Avec ce projet, le CISA répond tout à fait au contexte qui l’a fait naître il y a cinq ans. On parlait du lourd fardeau des producteurs agricoles, de leur détresse psychologique, même de suicide. Le taux de suicide des agriculteurs serait deux fois plus important.

En leur permettant de prendre du répit ou du repos, on agit préventivement, soutient Michel Gendreau qui a lui-même pratiqué l’agriculture pendant 20 ans, avant de travailler à titre de coopérant en Haïti et au Sénégal.

Il poursuit en disant qu’un producteur agricole ne peut être fatigué, épuisé, anxieux. «C’est encore tabou. Un producteur, c’est censé être un toff. Celui qui avoue sa fatigue est perçu comme un paresseux. Pourquoi les agriculteurs devraient-ils encore travailler 80 heures par semaine sans jamais prendre de repos?»

Michel Gendreau dit que l’organisation des services de remplacement permet aux producteurs de s’absenter en toute confiance.

Il croit aussi que la création d’une coopérative favorisera, par ailleurs, de meilleures conditions de travail pour les ouvriers agricoles. Et qu’elle pourrait stimuler le développement de cette main-d’œuvre, si difficile à recruter. Étant regroupés au sein d’une même entité, les agents de remplacement peuvent apprendre les uns des autres, dit-il.

Et puis, on a commencé à discuter sur la possibilité d’offrir, éventuellement, des formations professionnelles d’appoint pour les travailleurs agricoles, des cours qui pourraient être offerts à distance, plus faciles à conjuguer avec le travail.

Reconnu par le ministère de l’Éducation, dirigé par Simon Dugré, le CISA est un centre collégial de transfert technologique en pratiques sociales novatrices, rattaché au cégep de Victoriaville. Pour ce programme de services de remplacement, il a obtenu l’appui de partenaires comme le ministère de l’Économie, de l’Innovation et de l’Exportation, de Promutuel, du Centre d’emploi agricole de l’UPA du Centre-du-Québec et des coops des Bois-Francs et des Appalaches. On parle de ce programme comme d’un outil de gestion de risque.

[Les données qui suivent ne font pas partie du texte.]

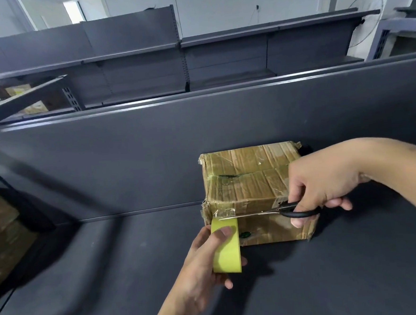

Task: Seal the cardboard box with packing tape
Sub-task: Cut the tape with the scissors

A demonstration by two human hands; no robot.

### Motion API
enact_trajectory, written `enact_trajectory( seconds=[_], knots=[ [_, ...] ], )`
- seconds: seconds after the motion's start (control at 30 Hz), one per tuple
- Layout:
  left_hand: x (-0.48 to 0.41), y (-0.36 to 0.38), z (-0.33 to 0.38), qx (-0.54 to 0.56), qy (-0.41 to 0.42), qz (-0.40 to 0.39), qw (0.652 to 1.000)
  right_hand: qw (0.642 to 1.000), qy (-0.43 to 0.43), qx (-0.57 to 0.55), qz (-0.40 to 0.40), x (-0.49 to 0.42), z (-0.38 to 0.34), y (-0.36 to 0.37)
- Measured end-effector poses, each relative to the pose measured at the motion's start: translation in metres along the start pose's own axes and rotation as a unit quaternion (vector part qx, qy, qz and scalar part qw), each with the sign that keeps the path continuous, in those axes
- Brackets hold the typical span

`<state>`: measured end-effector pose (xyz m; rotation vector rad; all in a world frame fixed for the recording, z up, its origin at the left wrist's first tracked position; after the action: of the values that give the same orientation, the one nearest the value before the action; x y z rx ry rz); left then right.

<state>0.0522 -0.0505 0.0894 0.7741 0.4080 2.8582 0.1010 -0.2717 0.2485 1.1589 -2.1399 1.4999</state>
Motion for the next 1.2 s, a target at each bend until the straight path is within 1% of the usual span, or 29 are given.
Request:
enact_trajectory(
  seconds=[0.07, 0.23, 0.4, 0.6, 0.8, 0.97, 1.1, 1.2],
  knots=[
    [-0.001, -0.001, 0.001, 0.001, 0.002, -0.001, 1.000, 1.000, 0.009, 0.006, -0.006, -0.002, -0.004, -0.002],
    [0.000, 0.000, 0.001, 0.008, -0.004, -0.009, 1.000, 0.999, -0.003, -0.036, 0.003, -0.006, -0.004, 0.001],
    [-0.002, 0.001, 0.002, 0.009, 0.002, -0.002, 1.000, 1.000, -0.005, 0.002, -0.029, -0.011, -0.009, 0.017],
    [-0.001, 0.001, 0.003, 0.006, 0.000, -0.014, 1.000, 1.000, 0.012, 0.029, 0.003, -0.008, 0.002, 0.010],
    [-0.002, 0.001, 0.004, -0.002, 0.006, -0.007, 1.000, 1.000, -0.019, 0.011, -0.004, -0.015, 0.003, 0.014],
    [-0.002, 0.001, 0.005, 0.000, 0.006, -0.009, 1.000, 0.999, -0.024, 0.045, 0.001, -0.023, 0.000, 0.017],
    [-0.004, 0.003, -0.002, 0.018, 0.008, -0.022, 1.000, 0.995, -0.026, 0.088, 0.031, -0.026, 0.004, 0.019],
    [-0.003, 0.001, -0.005, 0.022, 0.019, -0.035, 0.999, 0.995, -0.049, 0.070, 0.051, -0.016, 0.013, 0.017]
  ],
)
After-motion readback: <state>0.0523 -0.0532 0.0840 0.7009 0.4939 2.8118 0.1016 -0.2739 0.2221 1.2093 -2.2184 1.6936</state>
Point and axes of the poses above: each hand's wrist, its own x-axis away from the middle knuckle, its own y-axis out of the palm, z = x × y, the point moved 2 cm from there along -x, towards the middle knuckle, and after that the axes turned 7 degrees about -y, right-handed, at the moved point
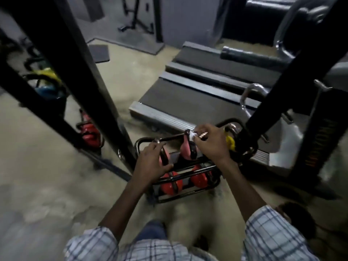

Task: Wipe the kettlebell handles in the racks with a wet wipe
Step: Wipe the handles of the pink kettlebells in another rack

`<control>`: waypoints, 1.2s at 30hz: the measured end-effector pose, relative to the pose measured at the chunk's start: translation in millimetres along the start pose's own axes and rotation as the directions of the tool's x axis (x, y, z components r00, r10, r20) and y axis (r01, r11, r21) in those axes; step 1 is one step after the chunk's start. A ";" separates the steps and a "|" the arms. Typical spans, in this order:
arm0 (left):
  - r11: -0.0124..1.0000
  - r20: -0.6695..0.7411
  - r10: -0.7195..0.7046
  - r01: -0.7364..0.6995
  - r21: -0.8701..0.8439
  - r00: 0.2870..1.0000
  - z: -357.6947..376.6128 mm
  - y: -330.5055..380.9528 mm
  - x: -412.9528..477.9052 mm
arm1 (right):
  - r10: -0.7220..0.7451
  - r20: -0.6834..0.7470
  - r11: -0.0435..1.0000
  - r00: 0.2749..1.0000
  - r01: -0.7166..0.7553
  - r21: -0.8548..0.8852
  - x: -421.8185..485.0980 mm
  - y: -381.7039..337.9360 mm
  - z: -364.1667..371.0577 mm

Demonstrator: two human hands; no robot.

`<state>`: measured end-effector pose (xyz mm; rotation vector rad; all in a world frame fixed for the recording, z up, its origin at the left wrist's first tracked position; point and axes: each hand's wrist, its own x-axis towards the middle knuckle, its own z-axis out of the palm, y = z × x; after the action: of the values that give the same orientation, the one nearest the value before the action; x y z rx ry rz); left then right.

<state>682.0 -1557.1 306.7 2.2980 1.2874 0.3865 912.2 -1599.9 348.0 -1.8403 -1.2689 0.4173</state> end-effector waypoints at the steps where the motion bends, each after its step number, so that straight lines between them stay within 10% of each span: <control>1: 0.999 -0.008 -0.039 0.039 -0.006 0.999 5.7 -2.2 -5.5 | -0.006 0.033 0.999 0.999 0.005 0.032 1.2 1.9 6.3; 17: 0.930 -0.131 -0.299 0.319 0.183 0.945 65.8 -14.9 3.2 | 0.047 0.373 0.978 0.927 -0.119 0.173 44.4 27.6 113.0; 36: 0.870 -0.298 -0.452 0.489 0.060 0.841 92.6 1.4 15.0 | -0.387 0.567 0.917 0.727 0.239 0.320 94.8 50.5 162.4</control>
<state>733.3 -1569.5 229.1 1.9737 2.0160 0.4653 874.7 -1450.0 229.4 -1.2780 -1.8566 0.9935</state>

Pour des informations, on peut communiquer avec le président Éric Houle (819 806-0654) ou encore avec Sylvain Dion (819 362-5551).

Quelques données issues du projet-pilote

 

65 196 $

La somme payée par les entreprises agricoles pour l’adhésion et les 4868 heures effectuées par les ouvriers de remplacement.

48%

Le pourcentage de producteurs agricoles ayant invoqué le surcroît de travail pour recourir aux services de remplacement.

29%

Le pourcentage d’entreprises ayant demandé de l’aide à la suite d’un accident, d’une maladie, d’un décès

8 sur 10

Le taux de satisfaction des producteurs concernant les qualités professionnelles et personnelles des agents de remplacement.

50%

Le pourcentage de producteurs estimant «indispensable» le service de remplacement. L’autre moitié des producteurs le juge «très utile».